(Beginning of INFORMATION SHOWN)
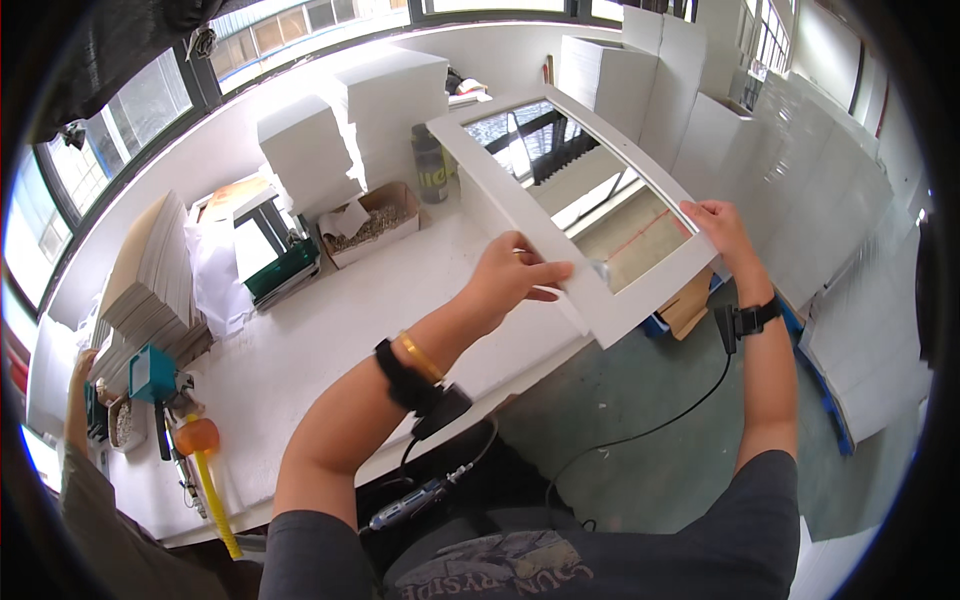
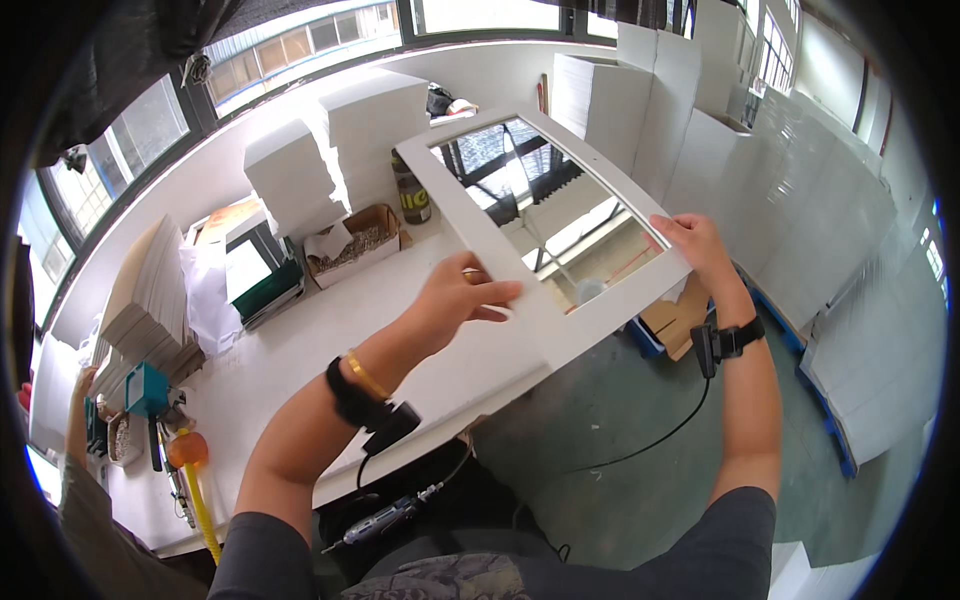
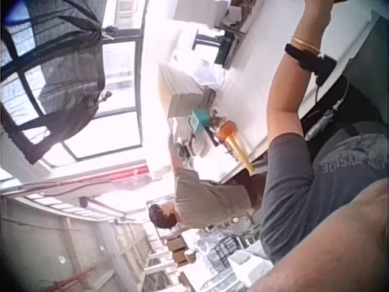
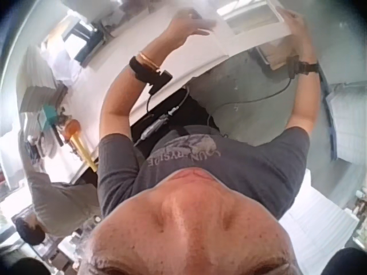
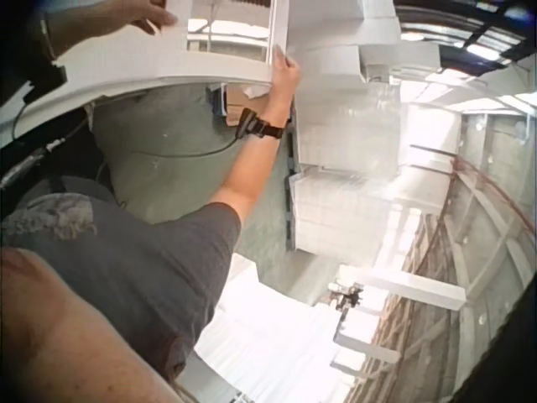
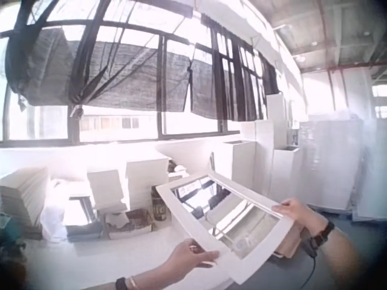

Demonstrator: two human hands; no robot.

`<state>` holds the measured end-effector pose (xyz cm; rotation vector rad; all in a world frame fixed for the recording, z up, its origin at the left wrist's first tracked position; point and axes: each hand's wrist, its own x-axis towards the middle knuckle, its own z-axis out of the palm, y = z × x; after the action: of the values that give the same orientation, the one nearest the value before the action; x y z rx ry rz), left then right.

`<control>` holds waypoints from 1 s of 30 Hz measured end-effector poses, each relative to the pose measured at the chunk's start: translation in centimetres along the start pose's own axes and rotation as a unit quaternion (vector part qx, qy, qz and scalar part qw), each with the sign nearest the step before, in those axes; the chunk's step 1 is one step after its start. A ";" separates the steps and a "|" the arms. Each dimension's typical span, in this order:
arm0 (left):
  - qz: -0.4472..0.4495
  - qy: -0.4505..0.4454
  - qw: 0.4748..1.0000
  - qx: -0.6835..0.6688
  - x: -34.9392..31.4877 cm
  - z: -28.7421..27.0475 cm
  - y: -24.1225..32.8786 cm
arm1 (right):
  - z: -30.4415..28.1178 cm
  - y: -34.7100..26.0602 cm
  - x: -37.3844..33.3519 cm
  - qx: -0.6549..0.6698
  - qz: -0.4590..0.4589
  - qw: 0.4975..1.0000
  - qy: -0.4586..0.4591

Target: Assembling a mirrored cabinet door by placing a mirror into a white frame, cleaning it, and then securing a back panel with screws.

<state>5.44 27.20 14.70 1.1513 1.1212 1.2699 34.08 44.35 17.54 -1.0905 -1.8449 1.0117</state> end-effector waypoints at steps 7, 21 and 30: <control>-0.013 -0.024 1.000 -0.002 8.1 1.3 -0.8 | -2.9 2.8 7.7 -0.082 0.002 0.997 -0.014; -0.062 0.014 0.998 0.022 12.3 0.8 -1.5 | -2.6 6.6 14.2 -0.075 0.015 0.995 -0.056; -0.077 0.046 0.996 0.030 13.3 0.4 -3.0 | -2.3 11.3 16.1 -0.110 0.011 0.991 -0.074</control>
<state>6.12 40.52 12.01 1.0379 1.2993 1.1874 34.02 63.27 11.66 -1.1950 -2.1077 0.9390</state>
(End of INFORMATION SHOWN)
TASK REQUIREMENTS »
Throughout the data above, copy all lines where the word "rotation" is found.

SOLUTION FOR THIS TASK »
`<state>` holds the measured end-effector pose (xyz cm; rotation vector rad; all in a world frame fixed for the recording, z up, its origin at the left wrist's first tracked position; point and axes: each hand's wrist, its own x-axis towards the middle knuckle, its own z-axis out of the palm, y = z × x; after the action: of the values that give the same orientation, the one nearest the value before the action; x y z rx ry rz), left then right.
`<control>` holds waypoints from 1 s of 30 Hz measured end-effector poses, each relative to the pose measured at the chunk's start: translation in centimetres along the start pose's own axes and rotation as a unit quaternion (vector part qx, qy, qz and scalar part qw), each with the sign nearest the step before, in those axes; the chunk's step 1 is one step after its start. A ";" separates the steps and a "|" the arms. Each dimension's typical span, in this order:

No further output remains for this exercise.